From a biography by St. Nikolai Velimirovic, The Prologue of Ohrid:
St Basil was born in the reign of the Emperor Constantine, in about 330. While still unbaptised, he spent fifteen years in Athens studying philosophy, rhetoric, astronomy and other contemporary secular disciplines. Among his fellow-students were Gregory the Theologian and Julian, later the apostate emperor. When already of mature years, he was in the Jordan together with his former tutor Ebulios. He was Bishop of Caesarea in Cappadocia for nearly ten years, and died at the age of fifty.

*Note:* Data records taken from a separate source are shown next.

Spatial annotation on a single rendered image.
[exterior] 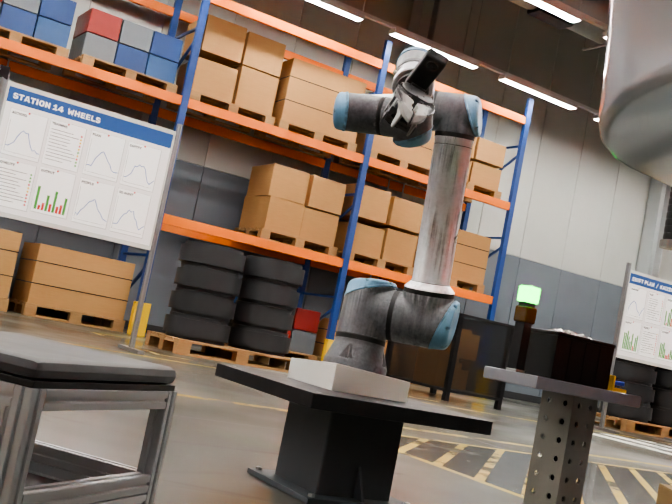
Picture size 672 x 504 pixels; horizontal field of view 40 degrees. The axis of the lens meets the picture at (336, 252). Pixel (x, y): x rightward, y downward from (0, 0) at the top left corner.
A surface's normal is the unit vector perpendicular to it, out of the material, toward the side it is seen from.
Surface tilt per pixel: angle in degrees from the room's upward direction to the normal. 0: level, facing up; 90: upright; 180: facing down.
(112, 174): 90
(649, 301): 90
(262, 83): 90
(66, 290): 90
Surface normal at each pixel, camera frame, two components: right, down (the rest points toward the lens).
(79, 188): 0.51, 0.02
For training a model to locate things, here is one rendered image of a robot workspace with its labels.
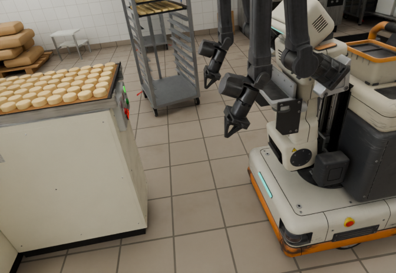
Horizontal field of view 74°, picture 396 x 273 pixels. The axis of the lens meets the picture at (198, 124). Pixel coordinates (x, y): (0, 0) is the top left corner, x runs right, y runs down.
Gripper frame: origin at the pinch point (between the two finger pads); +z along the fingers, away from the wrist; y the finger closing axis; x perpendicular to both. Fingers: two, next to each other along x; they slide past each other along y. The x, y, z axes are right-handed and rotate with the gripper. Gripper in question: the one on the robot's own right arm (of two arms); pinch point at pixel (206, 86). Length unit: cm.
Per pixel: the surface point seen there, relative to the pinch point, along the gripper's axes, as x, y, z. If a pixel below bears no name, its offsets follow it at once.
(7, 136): -77, 23, 34
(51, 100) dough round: -62, 23, 13
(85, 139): -48, 23, 29
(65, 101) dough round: -57, 23, 13
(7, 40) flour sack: -210, -314, 130
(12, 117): -75, 22, 25
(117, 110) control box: -38.5, 17.5, 14.4
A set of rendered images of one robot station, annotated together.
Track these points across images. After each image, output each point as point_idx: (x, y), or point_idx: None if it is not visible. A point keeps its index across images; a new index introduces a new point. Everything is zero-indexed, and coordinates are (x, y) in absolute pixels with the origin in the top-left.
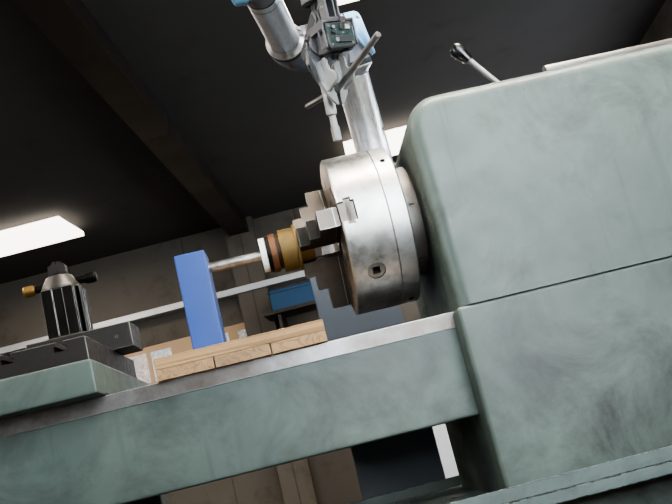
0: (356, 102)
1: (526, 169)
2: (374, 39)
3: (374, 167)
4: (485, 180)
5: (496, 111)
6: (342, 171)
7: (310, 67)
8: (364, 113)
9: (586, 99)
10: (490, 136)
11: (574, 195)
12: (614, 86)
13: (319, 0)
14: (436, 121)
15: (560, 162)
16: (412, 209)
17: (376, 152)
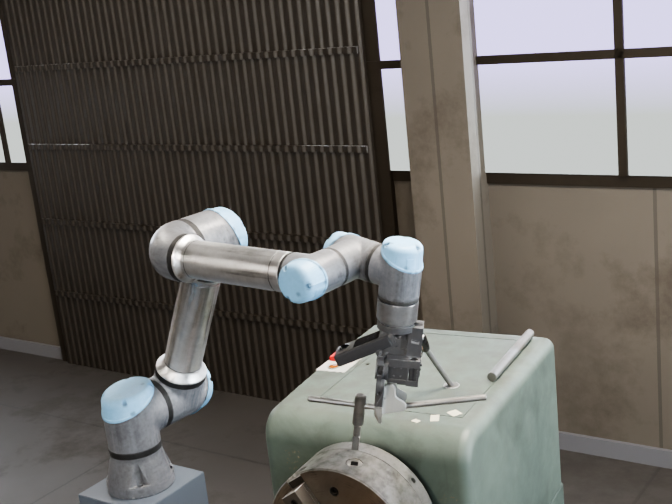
0: (208, 310)
1: (503, 481)
2: (481, 400)
3: (414, 491)
4: (491, 499)
5: (496, 435)
6: (398, 502)
7: (380, 395)
8: (209, 320)
9: (522, 409)
10: (494, 459)
11: (516, 493)
12: (530, 394)
13: (413, 335)
14: (477, 455)
15: (513, 468)
16: None
17: (398, 466)
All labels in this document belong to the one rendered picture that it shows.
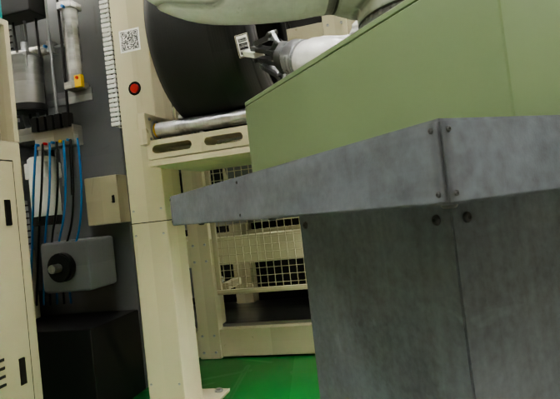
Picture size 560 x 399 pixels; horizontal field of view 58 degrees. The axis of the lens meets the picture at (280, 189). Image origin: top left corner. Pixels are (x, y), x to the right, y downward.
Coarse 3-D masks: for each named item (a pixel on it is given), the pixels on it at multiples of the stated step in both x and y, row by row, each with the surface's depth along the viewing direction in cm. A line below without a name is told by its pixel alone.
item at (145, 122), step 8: (144, 112) 150; (144, 120) 150; (152, 120) 154; (160, 120) 159; (168, 120) 165; (144, 128) 150; (152, 128) 153; (144, 136) 150; (152, 136) 153; (168, 136) 163; (176, 136) 169; (144, 144) 150
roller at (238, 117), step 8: (216, 112) 150; (224, 112) 148; (232, 112) 147; (240, 112) 146; (176, 120) 152; (184, 120) 151; (192, 120) 150; (200, 120) 149; (208, 120) 148; (216, 120) 148; (224, 120) 147; (232, 120) 147; (240, 120) 146; (160, 128) 152; (168, 128) 152; (176, 128) 151; (184, 128) 151; (192, 128) 150; (200, 128) 150; (208, 128) 150; (160, 136) 154
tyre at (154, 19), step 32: (160, 32) 138; (192, 32) 136; (224, 32) 134; (256, 32) 141; (160, 64) 142; (192, 64) 139; (224, 64) 138; (256, 64) 141; (192, 96) 145; (224, 96) 144
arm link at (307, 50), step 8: (304, 40) 111; (312, 40) 106; (320, 40) 104; (328, 40) 103; (336, 40) 102; (296, 48) 110; (304, 48) 106; (312, 48) 104; (320, 48) 102; (328, 48) 101; (296, 56) 109; (304, 56) 106; (312, 56) 103; (296, 64) 109

A great champion of Orthodoxy, a great torch of moral purity and zeal for the Faith, a great theological mind, a great builder and pillar of the Church of God, Basil fully deserved his title “the Great”. In the Office for his Feast, he is referred to as a bee of the Church of Christ, bringing honey to the faithful but stinging those in heresy. Many of the writings of this Father of the Church have survived – theological, apologetic, on asceticism and on the Canons. There is also the Liturgy that bears his name. This Liturgy is celebrated ten times in the year: on January lst, on the Eves of Christmas and the Theophany, on every Sunday in the Great Fast with the exception of Palm Sunday, and on the Thursday and Saturday in Great Week.
St Basil departed this life peacefully on January l, 379, and entered into the Kingdom of Christ.

Divine Liturgy on January 1, New Year’s Day. On Tuesday, we liturgically remember that 8 days ago we celebrated Christmas. Today according to Jewish custom, we recall Jesus underwent the Circumcision.
On this Sunday, we commemorate three men who had a relationship with Jesus: David, his forefather; Joseph, his foster father; and James, his brother through Joseph. Each of these man were shown mercy by God. David committed a great sin, to win the wife of Uriah, he had Uriah put into the front lines of battle, so that he was killed. The prophet Nathan brought this sin to light and David did repentance and lost his son. Joseph found Mary pregnant and decided to divorce her, but an angel told him to take her as his wife. James was among Jesus’ relatives who did not accept him as a prophet, but after the resurrection, he repented and became the leader of the church at Jerusalem.